Re: [Ltru] [apps-discuss] Fwd: Defining a CBOR tag for RFC 5646 Language Tags

"Martin J. Dürst" <duerst@it.aoyama.ac.jp> Fri, 16 May 2014 09:18 UTC

Message-ID: <5375D7C5.3060609@it.aoyama.ac.jp>
Date: Fri, 16 May 2014 18:17:57 +0900
From: "\"Martin J. Dürst\"" <duerst@it.aoyama.ac.jp>
Organization: Aoyama Gakuin University
User-Agent: Mozilla/5.0 (Windows NT 6.3; WOW64; rv:24.0) Gecko/20100101 Thunderbird/24.5.0
MIME-Version: 1.0
To: Doug Ewell <doug@ewellic.org>, Dave Cridland <dave@cridland.net>
References: <20140515083955.665a7a7059d7ee80bb4d670165c8327d.b69c089194.wbe@email03.secureserver.net>
In-Reply-To: <20140515083955.665a7a7059d7ee80bb4d670165c8327d.b69c089194.wbe@email03.secureserver.net>
Content-Type: text/plain; charset="UTF-8"; format="flowed"
Content-Transfer-Encoding: 7bit
Archived-At: http://mailarchive.ietf.org/arch/msg/ltru/7wbjt4PftpkfgLPqvUZ6KAEQrog
Cc: LTRU Working Group <ltru@ietf.org>
Subject: Re: [Ltru] [apps-discuss] Fwd: Defining a CBOR tag for RFC 5646 Language Tags
Precedence: list

On 2014/05/16 00:39, Doug Ewell wrote:
> Dave Cridland <dave at cridland dot net> wrote:
>
>> Of course, an invalid-UTF-8 based proposal simply means that it's no
>> longer UTF-8 per-se, and so needs itself to be tagged differently.

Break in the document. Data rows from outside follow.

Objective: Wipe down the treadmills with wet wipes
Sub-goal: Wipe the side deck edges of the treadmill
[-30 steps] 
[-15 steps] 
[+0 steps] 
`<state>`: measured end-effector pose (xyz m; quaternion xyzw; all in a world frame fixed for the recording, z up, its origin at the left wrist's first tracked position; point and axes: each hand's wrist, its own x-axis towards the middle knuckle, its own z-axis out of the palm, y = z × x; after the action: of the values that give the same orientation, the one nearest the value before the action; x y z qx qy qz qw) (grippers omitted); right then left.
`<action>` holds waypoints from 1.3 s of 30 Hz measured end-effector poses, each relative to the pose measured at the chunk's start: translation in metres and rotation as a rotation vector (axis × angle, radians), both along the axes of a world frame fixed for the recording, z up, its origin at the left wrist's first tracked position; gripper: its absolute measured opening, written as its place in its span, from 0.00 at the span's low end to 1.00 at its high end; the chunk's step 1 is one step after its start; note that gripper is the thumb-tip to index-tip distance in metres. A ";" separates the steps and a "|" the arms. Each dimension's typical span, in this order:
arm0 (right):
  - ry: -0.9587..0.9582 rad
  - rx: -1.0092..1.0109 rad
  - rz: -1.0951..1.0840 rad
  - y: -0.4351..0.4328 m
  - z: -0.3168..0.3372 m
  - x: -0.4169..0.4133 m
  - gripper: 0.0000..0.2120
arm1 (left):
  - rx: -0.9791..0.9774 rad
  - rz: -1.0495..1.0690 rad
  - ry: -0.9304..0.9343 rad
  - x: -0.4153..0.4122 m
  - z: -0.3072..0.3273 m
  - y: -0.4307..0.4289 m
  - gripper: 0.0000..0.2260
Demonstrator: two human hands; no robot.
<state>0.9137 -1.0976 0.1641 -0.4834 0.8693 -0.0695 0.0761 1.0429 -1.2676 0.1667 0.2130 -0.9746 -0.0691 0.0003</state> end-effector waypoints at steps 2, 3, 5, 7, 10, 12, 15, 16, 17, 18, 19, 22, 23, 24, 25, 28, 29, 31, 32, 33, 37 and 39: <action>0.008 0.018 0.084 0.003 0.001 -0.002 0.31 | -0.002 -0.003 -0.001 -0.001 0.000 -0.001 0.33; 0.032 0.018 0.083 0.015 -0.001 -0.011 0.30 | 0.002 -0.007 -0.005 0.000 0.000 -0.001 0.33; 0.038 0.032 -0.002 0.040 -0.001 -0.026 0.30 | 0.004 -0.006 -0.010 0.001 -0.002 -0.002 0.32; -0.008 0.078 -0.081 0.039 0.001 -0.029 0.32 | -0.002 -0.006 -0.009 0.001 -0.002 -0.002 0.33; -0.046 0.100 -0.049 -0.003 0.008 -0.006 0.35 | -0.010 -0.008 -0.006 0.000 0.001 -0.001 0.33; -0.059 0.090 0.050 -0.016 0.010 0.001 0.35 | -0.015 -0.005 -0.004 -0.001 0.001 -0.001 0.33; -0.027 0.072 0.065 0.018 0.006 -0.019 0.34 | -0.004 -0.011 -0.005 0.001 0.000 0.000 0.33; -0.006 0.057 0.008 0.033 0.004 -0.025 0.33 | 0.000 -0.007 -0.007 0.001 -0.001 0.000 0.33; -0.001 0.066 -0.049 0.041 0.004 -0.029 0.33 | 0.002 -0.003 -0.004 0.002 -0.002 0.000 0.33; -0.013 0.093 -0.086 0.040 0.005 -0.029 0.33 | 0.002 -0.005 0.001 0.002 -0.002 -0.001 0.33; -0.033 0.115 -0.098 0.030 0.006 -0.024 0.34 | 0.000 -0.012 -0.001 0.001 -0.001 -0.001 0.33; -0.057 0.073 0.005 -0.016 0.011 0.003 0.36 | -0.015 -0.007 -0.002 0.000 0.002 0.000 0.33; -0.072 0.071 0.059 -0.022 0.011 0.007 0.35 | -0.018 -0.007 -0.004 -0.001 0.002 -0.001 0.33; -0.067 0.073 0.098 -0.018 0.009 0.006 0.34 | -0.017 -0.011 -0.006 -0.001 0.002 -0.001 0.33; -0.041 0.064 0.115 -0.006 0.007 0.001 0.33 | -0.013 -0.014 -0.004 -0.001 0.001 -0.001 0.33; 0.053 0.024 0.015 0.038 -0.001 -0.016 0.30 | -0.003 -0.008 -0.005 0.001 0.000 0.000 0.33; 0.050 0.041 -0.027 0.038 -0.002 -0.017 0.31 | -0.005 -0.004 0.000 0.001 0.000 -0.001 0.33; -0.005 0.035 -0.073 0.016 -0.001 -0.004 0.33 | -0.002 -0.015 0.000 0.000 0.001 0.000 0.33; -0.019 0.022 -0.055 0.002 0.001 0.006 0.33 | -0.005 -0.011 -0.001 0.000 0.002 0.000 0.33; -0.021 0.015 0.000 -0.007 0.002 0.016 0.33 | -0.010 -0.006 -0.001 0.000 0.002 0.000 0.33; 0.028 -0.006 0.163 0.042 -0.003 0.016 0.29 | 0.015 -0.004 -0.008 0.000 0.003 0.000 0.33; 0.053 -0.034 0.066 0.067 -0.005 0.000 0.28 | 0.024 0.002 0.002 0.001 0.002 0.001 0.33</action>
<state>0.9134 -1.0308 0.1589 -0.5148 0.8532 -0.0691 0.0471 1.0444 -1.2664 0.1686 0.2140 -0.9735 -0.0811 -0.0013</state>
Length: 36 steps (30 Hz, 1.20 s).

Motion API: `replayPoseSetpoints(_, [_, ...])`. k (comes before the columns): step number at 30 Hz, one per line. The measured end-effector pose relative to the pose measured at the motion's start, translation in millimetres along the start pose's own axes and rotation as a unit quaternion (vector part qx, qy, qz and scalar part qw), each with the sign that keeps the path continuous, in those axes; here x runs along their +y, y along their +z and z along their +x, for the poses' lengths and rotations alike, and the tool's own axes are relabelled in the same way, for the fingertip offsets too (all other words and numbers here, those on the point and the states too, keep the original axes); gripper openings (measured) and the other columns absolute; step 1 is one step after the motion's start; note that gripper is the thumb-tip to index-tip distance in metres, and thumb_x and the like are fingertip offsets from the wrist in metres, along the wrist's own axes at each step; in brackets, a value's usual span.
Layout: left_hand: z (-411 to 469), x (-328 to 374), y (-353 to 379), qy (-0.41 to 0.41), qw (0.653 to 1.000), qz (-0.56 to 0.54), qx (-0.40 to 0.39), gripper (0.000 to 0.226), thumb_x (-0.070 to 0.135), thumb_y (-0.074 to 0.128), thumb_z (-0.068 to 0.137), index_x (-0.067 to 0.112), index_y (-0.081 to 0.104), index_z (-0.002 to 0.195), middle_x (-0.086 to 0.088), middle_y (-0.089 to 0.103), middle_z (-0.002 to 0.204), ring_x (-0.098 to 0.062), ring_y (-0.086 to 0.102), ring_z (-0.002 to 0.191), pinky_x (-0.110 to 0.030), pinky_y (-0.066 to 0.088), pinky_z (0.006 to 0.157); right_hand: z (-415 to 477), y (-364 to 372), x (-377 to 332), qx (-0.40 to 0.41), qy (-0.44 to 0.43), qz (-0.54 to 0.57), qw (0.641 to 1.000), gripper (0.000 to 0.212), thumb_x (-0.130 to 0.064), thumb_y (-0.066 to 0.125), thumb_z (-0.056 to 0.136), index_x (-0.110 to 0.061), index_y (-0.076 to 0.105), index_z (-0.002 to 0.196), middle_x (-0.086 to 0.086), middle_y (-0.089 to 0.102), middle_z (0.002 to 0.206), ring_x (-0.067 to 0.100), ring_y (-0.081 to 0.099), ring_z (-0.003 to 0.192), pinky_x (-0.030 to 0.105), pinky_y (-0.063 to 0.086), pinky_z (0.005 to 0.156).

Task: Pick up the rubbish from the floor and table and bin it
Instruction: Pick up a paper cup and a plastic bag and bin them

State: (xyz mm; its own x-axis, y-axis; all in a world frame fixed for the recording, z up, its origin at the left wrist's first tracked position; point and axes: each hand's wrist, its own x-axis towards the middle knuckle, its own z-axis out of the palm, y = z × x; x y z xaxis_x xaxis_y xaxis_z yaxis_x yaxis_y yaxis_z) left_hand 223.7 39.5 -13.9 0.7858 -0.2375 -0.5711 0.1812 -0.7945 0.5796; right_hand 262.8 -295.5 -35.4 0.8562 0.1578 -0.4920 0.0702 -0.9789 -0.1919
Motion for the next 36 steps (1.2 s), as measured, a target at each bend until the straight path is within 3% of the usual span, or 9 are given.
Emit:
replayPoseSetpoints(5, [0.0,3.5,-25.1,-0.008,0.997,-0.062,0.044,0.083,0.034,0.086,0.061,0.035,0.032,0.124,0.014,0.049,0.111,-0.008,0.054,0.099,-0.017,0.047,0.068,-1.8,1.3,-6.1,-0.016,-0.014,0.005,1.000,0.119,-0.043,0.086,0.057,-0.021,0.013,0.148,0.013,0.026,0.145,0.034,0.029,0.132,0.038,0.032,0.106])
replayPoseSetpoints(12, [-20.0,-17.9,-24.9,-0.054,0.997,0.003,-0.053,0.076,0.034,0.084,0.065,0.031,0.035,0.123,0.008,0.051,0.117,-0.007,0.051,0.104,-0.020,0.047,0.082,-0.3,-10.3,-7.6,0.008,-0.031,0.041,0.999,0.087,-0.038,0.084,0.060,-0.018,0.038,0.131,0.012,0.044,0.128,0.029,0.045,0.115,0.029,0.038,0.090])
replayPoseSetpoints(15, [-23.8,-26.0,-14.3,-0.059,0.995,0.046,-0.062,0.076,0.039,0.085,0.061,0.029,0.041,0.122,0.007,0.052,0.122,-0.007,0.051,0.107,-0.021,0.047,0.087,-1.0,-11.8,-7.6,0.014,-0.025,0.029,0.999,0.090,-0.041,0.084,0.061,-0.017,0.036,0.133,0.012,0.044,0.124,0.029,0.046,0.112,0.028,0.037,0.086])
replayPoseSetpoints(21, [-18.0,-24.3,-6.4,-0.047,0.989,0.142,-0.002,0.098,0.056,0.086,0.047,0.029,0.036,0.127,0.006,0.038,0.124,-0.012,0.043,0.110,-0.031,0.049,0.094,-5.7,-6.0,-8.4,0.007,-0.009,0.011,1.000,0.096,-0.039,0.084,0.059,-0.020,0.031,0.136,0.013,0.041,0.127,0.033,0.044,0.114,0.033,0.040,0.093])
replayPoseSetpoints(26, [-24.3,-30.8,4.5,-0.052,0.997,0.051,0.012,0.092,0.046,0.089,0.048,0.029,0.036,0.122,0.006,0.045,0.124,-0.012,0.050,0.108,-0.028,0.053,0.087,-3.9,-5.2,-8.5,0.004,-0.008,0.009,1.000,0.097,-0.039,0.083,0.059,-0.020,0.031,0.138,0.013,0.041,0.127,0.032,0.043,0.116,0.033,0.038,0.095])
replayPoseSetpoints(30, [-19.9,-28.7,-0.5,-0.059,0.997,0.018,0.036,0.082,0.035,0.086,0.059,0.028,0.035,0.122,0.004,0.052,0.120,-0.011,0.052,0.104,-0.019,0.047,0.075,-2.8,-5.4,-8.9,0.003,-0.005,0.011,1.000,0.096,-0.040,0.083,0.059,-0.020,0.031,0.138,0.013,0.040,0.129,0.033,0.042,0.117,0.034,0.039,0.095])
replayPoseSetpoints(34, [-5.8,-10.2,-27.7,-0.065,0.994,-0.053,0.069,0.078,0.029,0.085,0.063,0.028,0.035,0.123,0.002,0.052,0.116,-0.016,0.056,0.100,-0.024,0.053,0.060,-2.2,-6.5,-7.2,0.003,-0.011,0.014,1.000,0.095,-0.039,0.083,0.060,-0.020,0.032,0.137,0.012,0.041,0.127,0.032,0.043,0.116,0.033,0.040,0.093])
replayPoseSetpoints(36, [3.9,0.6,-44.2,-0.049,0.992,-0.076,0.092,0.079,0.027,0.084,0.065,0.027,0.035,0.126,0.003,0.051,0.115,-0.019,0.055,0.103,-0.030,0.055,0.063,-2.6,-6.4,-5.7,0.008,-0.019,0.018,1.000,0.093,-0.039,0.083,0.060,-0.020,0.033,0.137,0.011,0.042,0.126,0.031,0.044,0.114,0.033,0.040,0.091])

But this is highly counter-productive. US computer and Internet 
technology was so successful among else because everything was ASCII. We 
are finally getting close to a place where (almost) everything is UTF-8. 
Some of us already in 1997 (or even earlier) knew that that was the 
direction to go. UTF-8 "variants" would have killed a lot of the 
advantages of moving towards UTF-8.

>> Other than that, I don't see it's a bad idea from a technical
>> standpoint. The use of the word "invalid" probably scares people, but
>> I note that's really a shorthand for "not backwards compatible by
>> existing UTF-8 processors".

It was not such a bad idea on the level of "let's use a screw to hold 
these two pieces of metal together". I was a very bad idea because much 
of technological (prospect of) success is or has to be measured not by 
how many good pieces of technology you have (how many different sizes of 
screws), but how *few* of them you have.

> The proposal from 1997 ("MLSF") did call it an extra layer on top of
> UTF-8, and included lots of health warnings that it was not really
> UTF-8.

Only after quite a bit of pressure on the authors (including from me). 
See http://tools.ietf.org/rfcdiff?url2=draft-ietf-acap-mlsf-01.txt.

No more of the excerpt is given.